* _Work required_
The expected output is an exact restatement of all the records.

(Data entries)
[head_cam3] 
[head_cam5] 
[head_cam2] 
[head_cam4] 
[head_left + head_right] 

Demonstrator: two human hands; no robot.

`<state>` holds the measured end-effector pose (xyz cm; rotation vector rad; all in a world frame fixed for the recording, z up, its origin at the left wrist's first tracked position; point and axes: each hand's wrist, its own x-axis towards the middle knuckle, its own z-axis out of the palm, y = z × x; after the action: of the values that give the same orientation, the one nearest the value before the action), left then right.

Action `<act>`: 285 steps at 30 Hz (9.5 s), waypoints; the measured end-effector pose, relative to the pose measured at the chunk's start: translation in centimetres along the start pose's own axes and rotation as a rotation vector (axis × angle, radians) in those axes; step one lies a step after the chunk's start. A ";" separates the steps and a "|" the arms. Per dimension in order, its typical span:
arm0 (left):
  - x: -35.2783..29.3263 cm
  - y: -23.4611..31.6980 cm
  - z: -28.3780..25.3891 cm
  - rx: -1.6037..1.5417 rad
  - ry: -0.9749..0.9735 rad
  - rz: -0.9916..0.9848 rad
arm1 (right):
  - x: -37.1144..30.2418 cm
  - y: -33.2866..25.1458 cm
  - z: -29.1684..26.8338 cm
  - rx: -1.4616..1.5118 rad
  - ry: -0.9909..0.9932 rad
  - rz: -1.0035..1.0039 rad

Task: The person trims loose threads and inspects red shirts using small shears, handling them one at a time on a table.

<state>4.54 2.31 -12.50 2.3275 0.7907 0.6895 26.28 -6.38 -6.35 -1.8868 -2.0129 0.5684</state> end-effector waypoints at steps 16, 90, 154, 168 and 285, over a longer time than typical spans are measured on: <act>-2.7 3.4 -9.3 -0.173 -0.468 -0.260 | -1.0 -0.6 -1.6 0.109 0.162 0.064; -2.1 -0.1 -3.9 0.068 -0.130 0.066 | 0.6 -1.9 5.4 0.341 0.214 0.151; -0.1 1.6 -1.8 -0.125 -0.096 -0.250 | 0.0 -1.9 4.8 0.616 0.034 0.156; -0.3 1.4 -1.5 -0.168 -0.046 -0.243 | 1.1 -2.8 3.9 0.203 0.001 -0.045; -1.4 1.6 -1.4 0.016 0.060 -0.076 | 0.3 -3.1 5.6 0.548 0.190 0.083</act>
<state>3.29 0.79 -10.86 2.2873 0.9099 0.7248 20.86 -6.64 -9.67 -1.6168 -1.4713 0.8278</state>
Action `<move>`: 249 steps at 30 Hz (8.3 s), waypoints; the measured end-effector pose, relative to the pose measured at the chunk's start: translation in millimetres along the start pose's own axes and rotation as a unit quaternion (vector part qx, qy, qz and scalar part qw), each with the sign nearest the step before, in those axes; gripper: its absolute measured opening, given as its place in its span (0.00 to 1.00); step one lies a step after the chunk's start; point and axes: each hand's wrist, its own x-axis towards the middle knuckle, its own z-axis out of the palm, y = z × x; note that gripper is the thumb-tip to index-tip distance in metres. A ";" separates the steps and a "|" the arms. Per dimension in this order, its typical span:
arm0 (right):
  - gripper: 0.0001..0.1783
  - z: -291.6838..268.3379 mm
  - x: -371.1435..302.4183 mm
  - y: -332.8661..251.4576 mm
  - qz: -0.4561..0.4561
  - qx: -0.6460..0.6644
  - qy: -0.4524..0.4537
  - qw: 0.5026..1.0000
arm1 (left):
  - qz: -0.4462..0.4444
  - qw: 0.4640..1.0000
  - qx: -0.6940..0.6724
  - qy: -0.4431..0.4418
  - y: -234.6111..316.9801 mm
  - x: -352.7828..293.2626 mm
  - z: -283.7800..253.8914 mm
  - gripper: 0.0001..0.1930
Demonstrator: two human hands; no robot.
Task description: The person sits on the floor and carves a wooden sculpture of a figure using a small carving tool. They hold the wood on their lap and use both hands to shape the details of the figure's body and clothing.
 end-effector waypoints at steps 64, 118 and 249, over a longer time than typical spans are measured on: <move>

* _Solution_
[head_cam3] 
[head_cam5] 
[head_cam2] 
[head_cam4] 
[head_left + head_right] 

Demonstrator: two human hands; no robot.

`<state>` holds the measured end-effector pose (xyz cm; rotation vector rad; all in a world frame fixed for the recording, z up, its origin at the left wrist's first tracked position; point and axes: each hand's wrist, its own x-axis towards the middle knuckle, its own z-axis out of the palm, y = z × x; after the action: of the values that give the same orientation, the one nearest the value before the action), left then right.

Action `<act>`: 285 steps at 30 Hz (9.5 s), waypoints; the measured end-effector pose, relative to the pose measured at the chunk's start: translation in centimetres along the start pose's own axes and rotation as a rotation vector (axis × angle, radians) in those axes; step one lies a step after the chunk's start. A ";" separates the steps and a "|" the arms. Per dimension in order, its typical span:
arm0 (left):
  - x: -35.2783..29.3263 cm
  - y: -23.4611..31.6980 cm
  - z: -28.3780..25.3891 cm
  - rx: -1.6037..1.5417 rad
  - ry: -0.9749..0.9735 rad
  - rz: -0.9916..0.9848 rad
arm1 (right):
  - x: -37.1144..30.2418 cm
  - y: -33.2866..25.1458 cm
  - z: -29.1684..26.8338 cm
  - rx: -1.4616..1.5118 rad
  - ry: -0.9909..0.9932 rad
  - rz: -1.0035..1.0039 rad

Task: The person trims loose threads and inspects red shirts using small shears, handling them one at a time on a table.

<state>4.54 2.31 -12.50 2.3275 0.7907 0.6895 26.28 -6.38 -6.35 -1.8868 -2.0129 0.5684</state> end-effector waypoints at steps 16, 90, 154, 168 and 285, over a longer time than typical spans are measured on: <act>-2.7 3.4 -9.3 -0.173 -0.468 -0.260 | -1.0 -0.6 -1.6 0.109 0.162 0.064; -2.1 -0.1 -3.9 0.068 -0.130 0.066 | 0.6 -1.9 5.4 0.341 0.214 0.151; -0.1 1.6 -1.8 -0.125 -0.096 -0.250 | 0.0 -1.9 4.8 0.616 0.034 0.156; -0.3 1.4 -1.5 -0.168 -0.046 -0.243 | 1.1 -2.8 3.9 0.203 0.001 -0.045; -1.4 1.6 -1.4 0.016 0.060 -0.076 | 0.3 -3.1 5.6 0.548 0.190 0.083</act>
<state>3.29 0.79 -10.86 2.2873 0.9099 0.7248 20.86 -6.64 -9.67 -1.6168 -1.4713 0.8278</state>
Action `<move>`: 249 steps at 30 Hz (8.3 s), waypoints; the measured end-effector pose, relative to the pose measured at the chunk's start: translation in millimetres along the start pose's own axes and rotation as a unit quaternion (vector part qx, qy, qz and scalar part qw), each with the sign nearest the step before, in those axes; gripper: its absolute measured opening, given as its place in its span (0.00 to 1.00); step one lies a step after the chunk's start; point and axes: each hand's wrist, its own x-axis towards the middle knuckle, its own z-axis out of the palm, y = z × x; note that gripper is the thumb-tip to index-tip distance in metres. A ";" separates the steps and a "|" the arms. Per dimension in this order, its typical span:
arm0 (right):
  - gripper: 0.0001..0.1783
  - z: -291.6838..268.3379 mm
  - x: -371.1435..302.4183 mm
  - y: -332.8661..251.4576 mm
  - qz: -0.4561..0.4561
  - qx: -0.6460..0.6644
  - qy: -0.4524..0.4537
  - qw: 0.5026..1.0000
arm1 (left):
  - qz: -0.4462..0.4444
  - qw: 0.4640..1.0000
  - qx: -0.6940..0.6724
  - qy: -0.4431..0.4418
  - y: -234.6111..316.9801 mm
  - x: -352.7828..293.2626 mm
  - z: -283.7800..253.8914 mm
  - gripper: 0.0001..0.1930
Demonstrator: two human hands; no robot.
Task description: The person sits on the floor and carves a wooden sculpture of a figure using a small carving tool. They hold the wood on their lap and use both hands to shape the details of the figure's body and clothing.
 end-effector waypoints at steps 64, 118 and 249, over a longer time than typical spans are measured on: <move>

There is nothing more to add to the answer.